Chief, Neurosurgical Oncology Department of Neurosurgery, Yale School of Medicine New Haven, Connecticut, United States
Introduction: Frailty’s association with longitudinal outcomes and tumor characteristics in meningioma patients remains poorly understood. We sought to explore correlations between the modified frailty index (mFI), Karnofsky Performance Scale (KPS), and other outcomes.
Methods: The 11-point mFI was used to assess preoperative frailty summarized as aggregate frailty (AF) with neurological frailty (NF) and medical frailty (MF) subcomponents. mFI was categorized as non-frail, mild, and severe to assess impact (non-frail vs frail) and severity (mild vs severe). This was correlated with other retrospectively obtained variables.
Results: 323 intracranial meningiomas from 301 patients were included. Medically frail patients were older (pm < 0.001) and male (pm=0.004), with higher severity amongst males (pm=0.003). Frailty severity correlated with more aggressive tumor features, including higher WHO grade (pn=0.0012;pm=0.001), presence of edema (pn=0.001;pm=0.029), and elevated proliferative index (pn=0.016;pm=0.002). Interestingly, severe frailty was noted in patients with non-skull base tumors (pn=0.036;pm=0.001) and patients with NF had larger tumor volumes (pn < 0.001). Frail patients tended to have poor preoperative KPS (pn < 0.001;pm=0.035) and frailty severity was notable in NF patients (pn=0.029). Neurological frailty remained associated with poor postoperative KPS (pn < 0.001), however, those patients were able to improve in performance following surgery (pn=0.054). NF correlated with worse outcomes, including longer hospital stay (pn < 0.001), discharge to rehab (pn < 0.001), and mortality (pn=0.011). Frailty correlated with lower overall survival (OS) (pa < 0.0001;pn=0.008;pm < 0.001) and those with severe frailty were 5 times more likely to have shorter OS.

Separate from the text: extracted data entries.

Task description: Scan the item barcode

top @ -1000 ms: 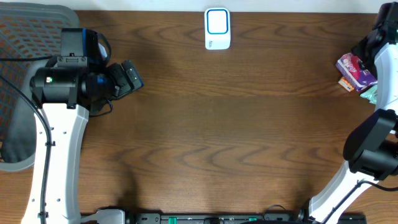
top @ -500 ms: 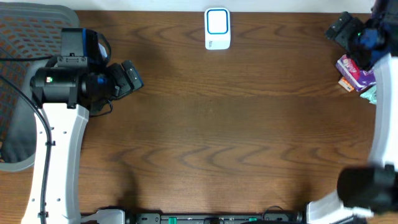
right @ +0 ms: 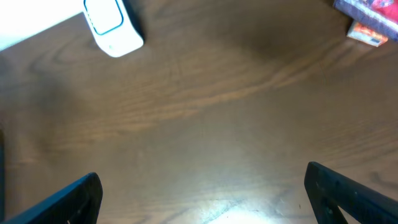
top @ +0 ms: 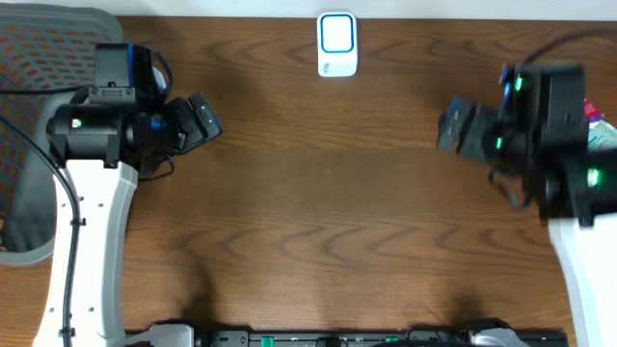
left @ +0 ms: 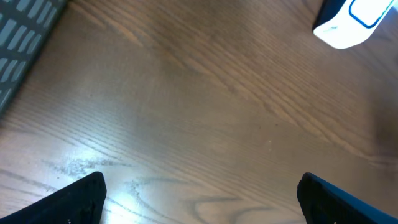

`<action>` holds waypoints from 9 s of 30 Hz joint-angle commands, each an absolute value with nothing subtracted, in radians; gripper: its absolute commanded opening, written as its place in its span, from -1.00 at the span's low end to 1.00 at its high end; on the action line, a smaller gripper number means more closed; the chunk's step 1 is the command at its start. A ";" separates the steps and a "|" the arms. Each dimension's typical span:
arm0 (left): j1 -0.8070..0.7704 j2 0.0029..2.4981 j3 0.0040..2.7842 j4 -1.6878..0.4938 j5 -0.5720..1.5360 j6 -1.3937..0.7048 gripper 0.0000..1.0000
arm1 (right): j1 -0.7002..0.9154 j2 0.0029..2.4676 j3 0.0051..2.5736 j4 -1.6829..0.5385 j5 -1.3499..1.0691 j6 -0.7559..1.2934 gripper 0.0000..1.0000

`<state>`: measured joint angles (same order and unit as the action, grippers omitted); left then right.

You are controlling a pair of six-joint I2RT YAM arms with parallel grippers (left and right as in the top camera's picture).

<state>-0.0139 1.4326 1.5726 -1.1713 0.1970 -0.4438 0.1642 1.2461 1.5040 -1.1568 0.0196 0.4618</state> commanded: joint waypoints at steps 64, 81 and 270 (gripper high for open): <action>-0.010 1.431 1.579 -1.174 0.191 -0.434 0.96 | 0.027 0.010 0.044 0.013 -0.213 -0.130 0.98; -0.010 1.431 1.579 -1.174 0.191 -0.434 0.95 | 0.028 0.005 0.006 -0.077 -0.026 -0.052 0.99; -0.001 0.004 0.004 -0.074 0.007 0.007 0.95 | 0.028 0.006 0.006 -0.075 -0.007 0.025 0.99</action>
<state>0.0013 0.0105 0.0223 -0.0364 0.0452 -0.0025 0.0364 0.0120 0.0078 -0.0715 -0.0071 0.0147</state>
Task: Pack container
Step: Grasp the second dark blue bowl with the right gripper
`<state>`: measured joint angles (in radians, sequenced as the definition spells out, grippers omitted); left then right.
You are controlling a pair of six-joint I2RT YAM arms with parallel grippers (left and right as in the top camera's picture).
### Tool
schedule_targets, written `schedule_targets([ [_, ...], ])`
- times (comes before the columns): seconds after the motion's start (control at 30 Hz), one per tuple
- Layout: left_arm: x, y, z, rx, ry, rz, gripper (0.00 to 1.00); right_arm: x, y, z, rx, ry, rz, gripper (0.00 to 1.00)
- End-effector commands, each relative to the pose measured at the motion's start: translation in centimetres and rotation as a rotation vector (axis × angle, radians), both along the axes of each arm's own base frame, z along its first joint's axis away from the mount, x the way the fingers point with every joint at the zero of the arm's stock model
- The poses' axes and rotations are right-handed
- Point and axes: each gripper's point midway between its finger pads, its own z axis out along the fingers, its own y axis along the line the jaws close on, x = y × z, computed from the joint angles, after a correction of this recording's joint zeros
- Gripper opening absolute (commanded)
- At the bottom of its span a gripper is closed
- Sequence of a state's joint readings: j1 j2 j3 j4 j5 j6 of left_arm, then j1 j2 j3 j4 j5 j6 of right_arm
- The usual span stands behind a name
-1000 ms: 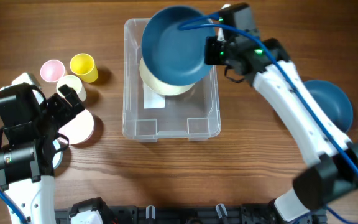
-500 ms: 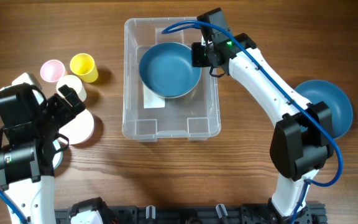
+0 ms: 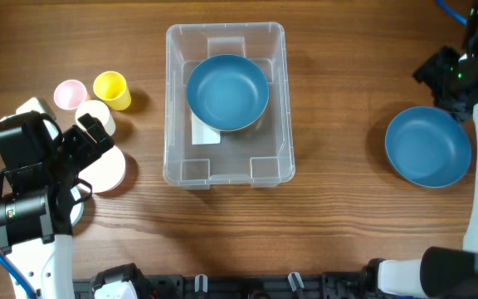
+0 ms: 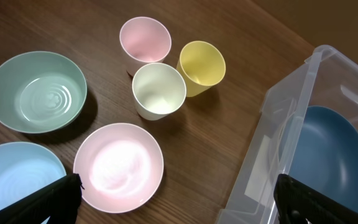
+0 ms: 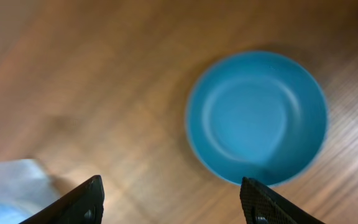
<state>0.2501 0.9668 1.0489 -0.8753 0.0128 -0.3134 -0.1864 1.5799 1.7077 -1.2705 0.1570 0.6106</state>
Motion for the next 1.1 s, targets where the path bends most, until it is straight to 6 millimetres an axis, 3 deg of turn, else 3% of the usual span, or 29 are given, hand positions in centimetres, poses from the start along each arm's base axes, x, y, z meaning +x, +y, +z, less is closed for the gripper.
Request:
schedule_targets([
  [0.0,0.1,0.2,1.0,0.001,-0.027,0.013,1.0,-0.7,0.3,-6.1,0.037,0.172,0.05,0.73],
  [0.13,0.0,0.2,0.8,0.0,-0.02,0.013,1.0,-1.2,0.5,-14.7,0.076,0.315,0.06,0.72],
  [0.23,0.0,0.2,0.8,0.0,-0.02,0.013,1.0,-1.6,0.6,-19.7,0.102,0.419,0.057,0.72],
  [0.33,-0.1,0.2,0.8,-0.002,-0.016,0.013,1.0,-1.5,0.6,-23.2,0.118,0.472,0.04,0.69],
  [0.47,-0.1,0.2,0.8,-0.002,-0.015,0.013,1.0,-1.3,0.8,-24.8,0.13,0.493,0.062,0.55],
  [0.57,-0.1,0.2,0.8,-0.002,-0.015,0.013,1.0,-1.2,0.8,-24.9,0.129,0.487,0.06,0.25],
  [0.63,-0.1,0.2,0.8,-0.002,-0.016,0.013,1.0,-1.1,0.7,-24.9,0.128,0.482,0.061,0.14],
  [0.73,-0.1,0.2,0.8,-0.002,-0.016,0.013,1.0,-0.6,0.6,-24.8,0.124,0.465,0.062,0.04],
  [0.83,-0.1,0.2,0.8,-0.001,-0.016,0.013,1.0,0.2,0.7,-24.1,0.118,0.44,0.106,0.04],
  [0.93,-0.1,0.2,0.8,-0.001,-0.016,0.013,1.0,3.3,1.9,-20.2,0.09,0.339,0.256,0.04],
  [0.97,-0.1,0.2,0.8,-0.001,-0.016,0.013,1.0,4.9,3.3,-17.9,0.09,0.274,0.362,0.04],
  [1.0,-0.1,0.2,0.8,-0.001,-0.016,0.013,1.0,6.7,5.5,-13.9,0.069,0.189,0.515,0.04],
  [1.07,-0.1,0.2,0.8,-0.001,-0.016,0.013,1.0,8.0,8.3,-8.6,-0.014,0.11,0.681,0.04],
])
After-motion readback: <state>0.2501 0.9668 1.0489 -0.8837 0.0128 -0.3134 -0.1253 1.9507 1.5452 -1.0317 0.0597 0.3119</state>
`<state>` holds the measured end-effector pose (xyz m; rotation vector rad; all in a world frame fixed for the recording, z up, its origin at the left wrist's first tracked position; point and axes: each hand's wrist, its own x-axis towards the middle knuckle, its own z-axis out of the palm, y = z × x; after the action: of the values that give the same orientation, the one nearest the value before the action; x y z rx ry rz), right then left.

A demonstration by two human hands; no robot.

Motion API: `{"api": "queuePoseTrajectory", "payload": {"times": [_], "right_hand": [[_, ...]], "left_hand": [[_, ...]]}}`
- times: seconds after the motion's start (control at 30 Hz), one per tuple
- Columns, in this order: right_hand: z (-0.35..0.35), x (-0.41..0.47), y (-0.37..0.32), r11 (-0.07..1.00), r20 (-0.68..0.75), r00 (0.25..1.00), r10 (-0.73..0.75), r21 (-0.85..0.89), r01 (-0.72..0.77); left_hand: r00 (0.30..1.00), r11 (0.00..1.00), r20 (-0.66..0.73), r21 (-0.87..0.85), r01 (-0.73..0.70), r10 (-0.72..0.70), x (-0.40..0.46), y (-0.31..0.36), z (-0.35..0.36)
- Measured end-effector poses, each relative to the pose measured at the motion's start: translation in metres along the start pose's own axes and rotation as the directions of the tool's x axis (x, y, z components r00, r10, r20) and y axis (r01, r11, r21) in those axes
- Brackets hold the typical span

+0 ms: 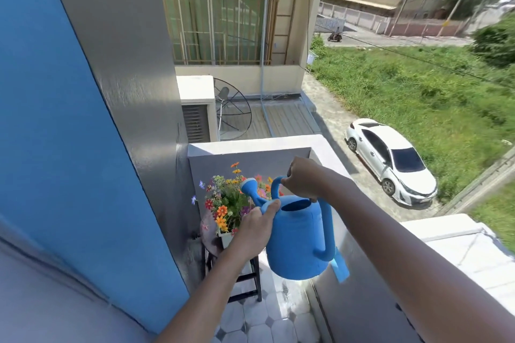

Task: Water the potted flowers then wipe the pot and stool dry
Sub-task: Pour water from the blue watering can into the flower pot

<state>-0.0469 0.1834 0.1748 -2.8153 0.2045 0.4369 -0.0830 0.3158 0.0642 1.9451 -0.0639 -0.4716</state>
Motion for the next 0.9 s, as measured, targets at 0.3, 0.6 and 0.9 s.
{"api": "queuePoseTrajectory", "payload": {"times": [0.3, 0.6, 0.9], "right_hand": [[-0.006, -0.013, 0.035, 0.997, -0.039, 0.996, 0.076, 0.014, -0.075], [-0.003, -0.019, 0.039, 0.993, -0.006, 0.995, 0.102, -0.053, -0.102], [0.010, -0.024, 0.009, 1.000, 0.039, 0.999, 0.016, 0.023, -0.017]], "left_hand": [[0.993, 0.998, 0.105, 0.016, -0.057, 0.055, -0.001, 0.015, 0.027], [0.988, 1.000, 0.150, -0.007, -0.029, 0.030, -0.006, 0.008, 0.039], [1.000, 1.000, 0.017, -0.004, 0.026, -0.026, -0.024, -0.009, 0.014]]}}
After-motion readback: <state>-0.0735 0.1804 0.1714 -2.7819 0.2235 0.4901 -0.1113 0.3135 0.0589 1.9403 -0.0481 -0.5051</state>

Conclusion : Frailty in meningioma patients is associated with poor KPS and more complicated courses with worse outcomes. Severity correlates with higher grade tumors and larger volumes and edema. Those patients whose frailty is driven by neurological issues tend to have more prolonged hospital courses and recovery but can demonstrate functional improvement with surgery. More detailed frailty assessments can lend important insights into postoperative performance status and survival.